Well, think about credit cards; home mortgages; or auto
loans. The reality is that every time you purchase based
on credit you are not living on a balanced budget; you
are going into debt; and you are engaging in deficit spending.
If regular people were to live on a balanced budget, the
reality is that the economy would collapse.
The problem with debt
is not the existence of it, but rather your ability to
repay the debt. Think of it this way. If you go to a store
and purchase a new television for, let’s say $300, you
usually have the option of paying cash (sometimes meaning
a check) or using credit. Your choice to use a credit
card, if you are thinking rationally, will be based on
whether you believe that you have a good chance of new
money coming into your possession, i.e., that you are
going to get paid in the next cycle and not have to use
up all the cash reserves that you may have. Let’s go further.

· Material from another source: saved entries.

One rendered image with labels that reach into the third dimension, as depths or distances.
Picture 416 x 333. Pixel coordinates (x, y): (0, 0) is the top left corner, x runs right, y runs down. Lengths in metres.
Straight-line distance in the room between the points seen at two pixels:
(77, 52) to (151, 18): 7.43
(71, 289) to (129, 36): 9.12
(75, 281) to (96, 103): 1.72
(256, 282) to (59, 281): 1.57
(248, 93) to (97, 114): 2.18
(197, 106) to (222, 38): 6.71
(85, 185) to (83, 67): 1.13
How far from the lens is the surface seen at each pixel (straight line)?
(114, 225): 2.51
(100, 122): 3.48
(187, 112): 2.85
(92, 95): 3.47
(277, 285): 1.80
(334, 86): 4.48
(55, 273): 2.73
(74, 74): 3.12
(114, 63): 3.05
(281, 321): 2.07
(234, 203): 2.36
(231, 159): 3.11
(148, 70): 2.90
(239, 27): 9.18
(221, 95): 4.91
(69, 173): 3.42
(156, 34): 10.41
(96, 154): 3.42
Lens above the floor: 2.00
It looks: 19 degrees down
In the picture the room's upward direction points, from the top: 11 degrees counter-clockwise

If you go to buy a car, you can certainly pay cash for
it, but most people don’t. They use credit based on the
assumption that they will be able to pay the car off over
time with their income.
Governments go into
debt all the time. The question is not whether there is
a debt, or whether they engage in deficit spending. The
question is also not whether the debt is big or small.

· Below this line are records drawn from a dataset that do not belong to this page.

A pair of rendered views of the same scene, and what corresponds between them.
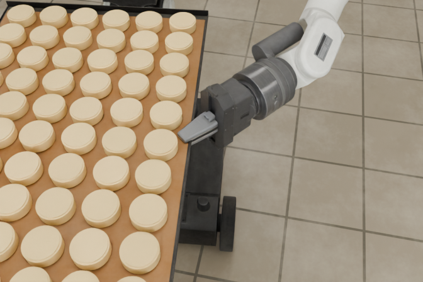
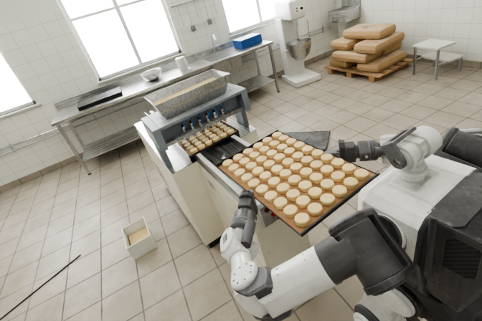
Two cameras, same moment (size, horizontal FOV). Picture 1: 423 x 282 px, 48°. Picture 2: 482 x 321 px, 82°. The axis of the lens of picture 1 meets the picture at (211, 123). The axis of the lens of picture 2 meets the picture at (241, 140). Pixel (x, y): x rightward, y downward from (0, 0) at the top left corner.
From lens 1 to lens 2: 1.31 m
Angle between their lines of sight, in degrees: 97
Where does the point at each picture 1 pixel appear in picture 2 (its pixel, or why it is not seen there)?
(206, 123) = not seen: hidden behind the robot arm
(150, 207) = (239, 172)
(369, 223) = not seen: outside the picture
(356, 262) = not seen: outside the picture
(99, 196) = (252, 165)
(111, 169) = (257, 170)
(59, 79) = (305, 170)
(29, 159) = (279, 157)
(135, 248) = (234, 166)
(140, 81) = (281, 188)
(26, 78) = (314, 164)
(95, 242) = (243, 161)
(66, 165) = (269, 163)
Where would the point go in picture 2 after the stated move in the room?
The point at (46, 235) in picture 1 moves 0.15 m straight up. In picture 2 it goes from (254, 155) to (247, 128)
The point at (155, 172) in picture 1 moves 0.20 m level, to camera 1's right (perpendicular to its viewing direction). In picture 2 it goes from (246, 176) to (208, 203)
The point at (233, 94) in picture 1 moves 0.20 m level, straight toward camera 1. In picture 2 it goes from (242, 200) to (217, 178)

The question is whether the government anticipates that
it will have the ability to repay the loans that it takes
out. When governments have been suckered through various
financial schemes, their ability to repay will be hurt,
but that is not because of the debt but because of the
financial schemes that they engaged in or were tricked
into.
This
is a critical point for us to get, particularly when you
are watching TV and you see that commercial of the kids
repeating an anti-debt message in a chorus that sounds
like the Pledge of Allegiance. The political Right is
trying to put the fear of God into the public around debt,
but what is noteworthy is that when Ronald Reagan was
in office and engaged in the largest peacetime military
build-up in US history, thereby creating a massive debt, the
political Right said almost nothing. When George W. Bush
launched the US
into two wars, thereby destroying the surplus that Bill
Clinton had built up, the Tea Party crowd was nowhere
to be seen.
So, as the cartoon
character Bugs Bunny asks: what’s all the hubbub, bub?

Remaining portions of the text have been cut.